County committee minority advisers — FSA County Committee (COC) advisers are a valued voice for underrepresented groups and socially disadvantaged farmers and ranchers. County committee members and their county executive directors actively reach out to producer groups who are under-represented on county committees.
Eligibility requirements for COC advisor nominees include: Be actively participating in farming or ranching in the county or area; be willing and able to serve as an advisor, if appointed; and indicate in writing their willingness and ability to serve.
Duties and Responsibilities of COC Advisors include: Attending each COC meeting, including executive sessions; participating in all deliberations; increasing awareness of and participation in FSA activities, including elections, by eligible voters to ensure that socially disadvantaged group problems and viewpoints are understood and considered in FSA actions; helping to develop interest and incentives in socially disadvantaged group members for considering FSA work as a career; actively soliciting candidates from socially disadvantaged groups for nomination during the election process; and able to perform special duties at COC’s request.

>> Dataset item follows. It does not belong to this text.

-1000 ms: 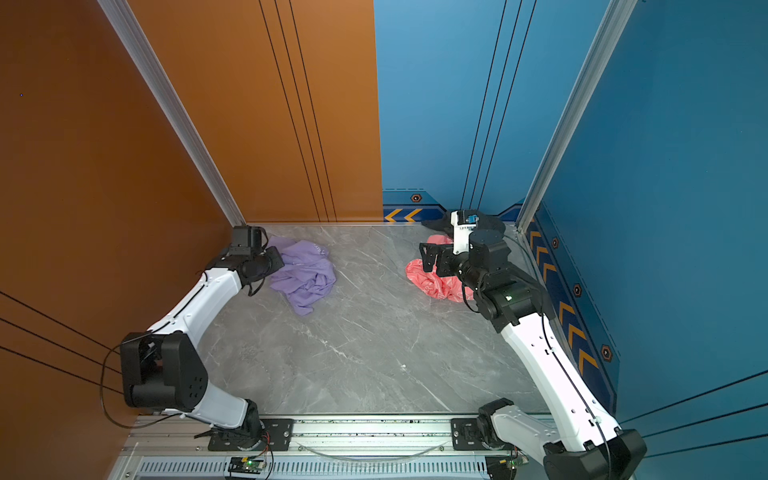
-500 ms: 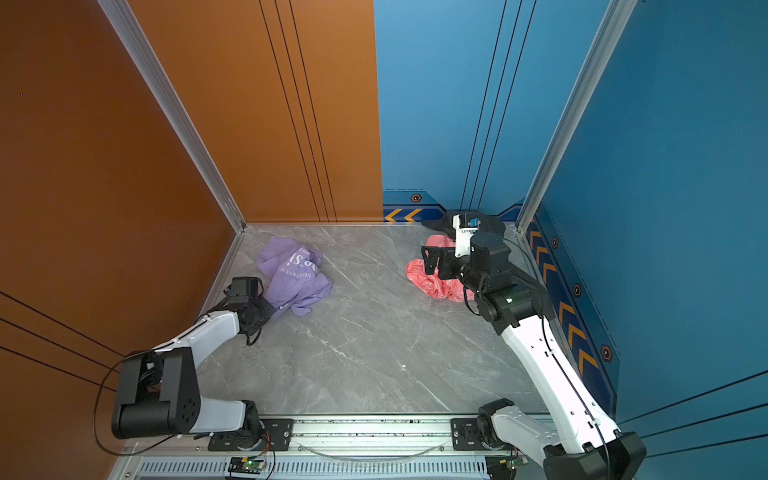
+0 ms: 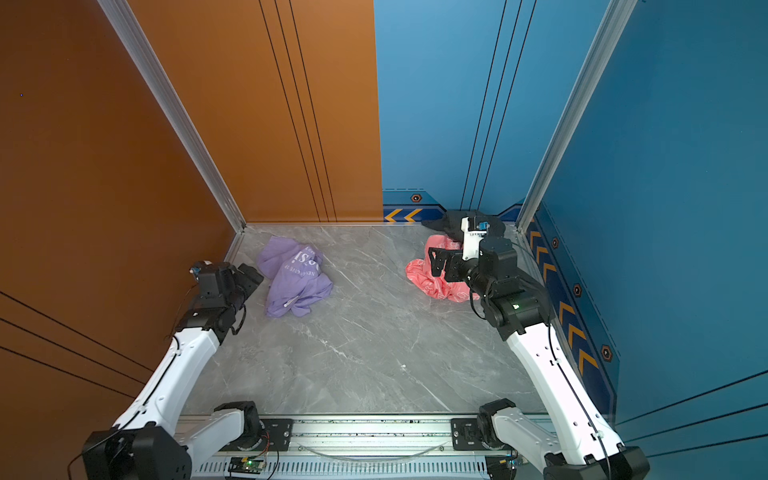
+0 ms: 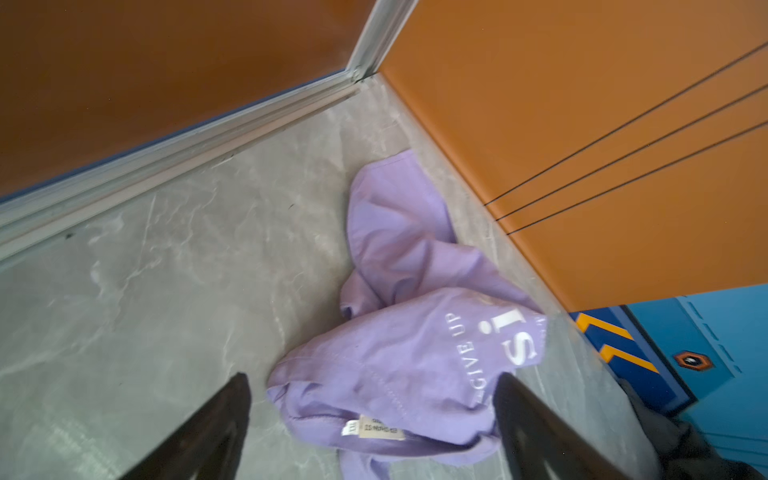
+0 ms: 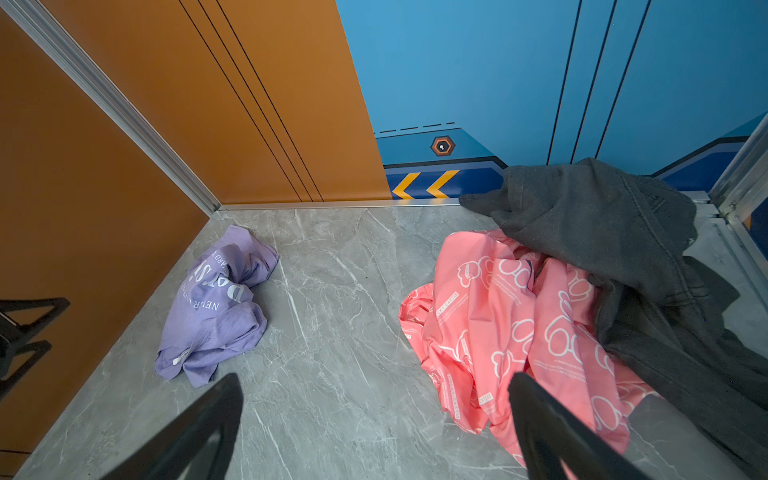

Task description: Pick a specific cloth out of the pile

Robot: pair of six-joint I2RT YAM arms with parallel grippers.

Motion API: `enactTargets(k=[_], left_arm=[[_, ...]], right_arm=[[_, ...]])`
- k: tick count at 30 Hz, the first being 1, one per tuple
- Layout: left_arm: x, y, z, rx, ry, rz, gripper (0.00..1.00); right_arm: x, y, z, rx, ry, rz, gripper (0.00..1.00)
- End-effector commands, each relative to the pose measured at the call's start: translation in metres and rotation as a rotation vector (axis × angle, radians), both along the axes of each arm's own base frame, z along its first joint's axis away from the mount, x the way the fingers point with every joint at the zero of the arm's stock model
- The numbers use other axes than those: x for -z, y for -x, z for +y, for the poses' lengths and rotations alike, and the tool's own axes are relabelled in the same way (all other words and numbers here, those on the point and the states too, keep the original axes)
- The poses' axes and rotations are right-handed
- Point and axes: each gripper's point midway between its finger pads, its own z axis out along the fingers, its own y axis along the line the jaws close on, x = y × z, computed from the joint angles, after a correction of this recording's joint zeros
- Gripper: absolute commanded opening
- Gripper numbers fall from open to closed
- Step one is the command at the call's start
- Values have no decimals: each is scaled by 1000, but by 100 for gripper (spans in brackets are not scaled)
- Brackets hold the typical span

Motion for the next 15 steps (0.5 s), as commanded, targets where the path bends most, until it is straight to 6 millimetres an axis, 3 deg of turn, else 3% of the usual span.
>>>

Note: Advisors do not have authority to sign documents.
Interested individuals should submit a written letter that outlines their abilities and qualifications, as well as their willingness to serve to their local FSA Office. Letters must be postmarked by Jan. 20. The Huron and Erie County committees will review these submissions and recommend a minority advisor for the respective county committees to the Ohio FSA State Committee. The Ohio FSA State Committee will appoint the minority advisor, whose term will begin March 1. County committee advisors serve for a 12-month period not to exceed 9 consecutive years.
Interested individuals in Huron County should mail their letters to the Huron County Farm Service Agency, 8 Fair Road, Norwalk, Ohio, 44857. If you reside in Erie County you would mail your letter to the Erie County FSA Office, 2900 Columbus Ave., Sandusky, Ohio 44870.
n USDA reopens comment
For all producers who use variable or flexible leases, a change is coming on the rules for such leases as they affect participation in USDA programs. In response to public requests, the U.S. Department of Agriculture has reopened the comment period on its proposal to standardize leases with variable or flexible provisions. The original comment period ended Nov. 27. USDA will now consider comments received through Jan. 17. Market trends and an increased use of flexible or variable cash leases make it necessary for USDA to review the current program rules. At issue is whether regulations governing whether a lease is considered “cash-rent” or “share-rent” for a USDA program purpose need to be revised or defined more specifically. This affects leases that have provisions under USDA’s Farm Service Agency (FSA) and Risk Management Agency (RMA).
Current program rules do not prevent tenants and landowners from taking advantage of various types of leases to adjust to changing market conditions. However, the agreement between them, which has sometimes been an oral agreement rather than a written lease agreement, determines whether they have created a “cash-rent” or “share-rent” agreement for USDA program purposes.
But before taking any action, FSA and RMA will review the comments on the current rules governing “cash-rent” and “share-rent” provisions, especially examining variable and flexible leases.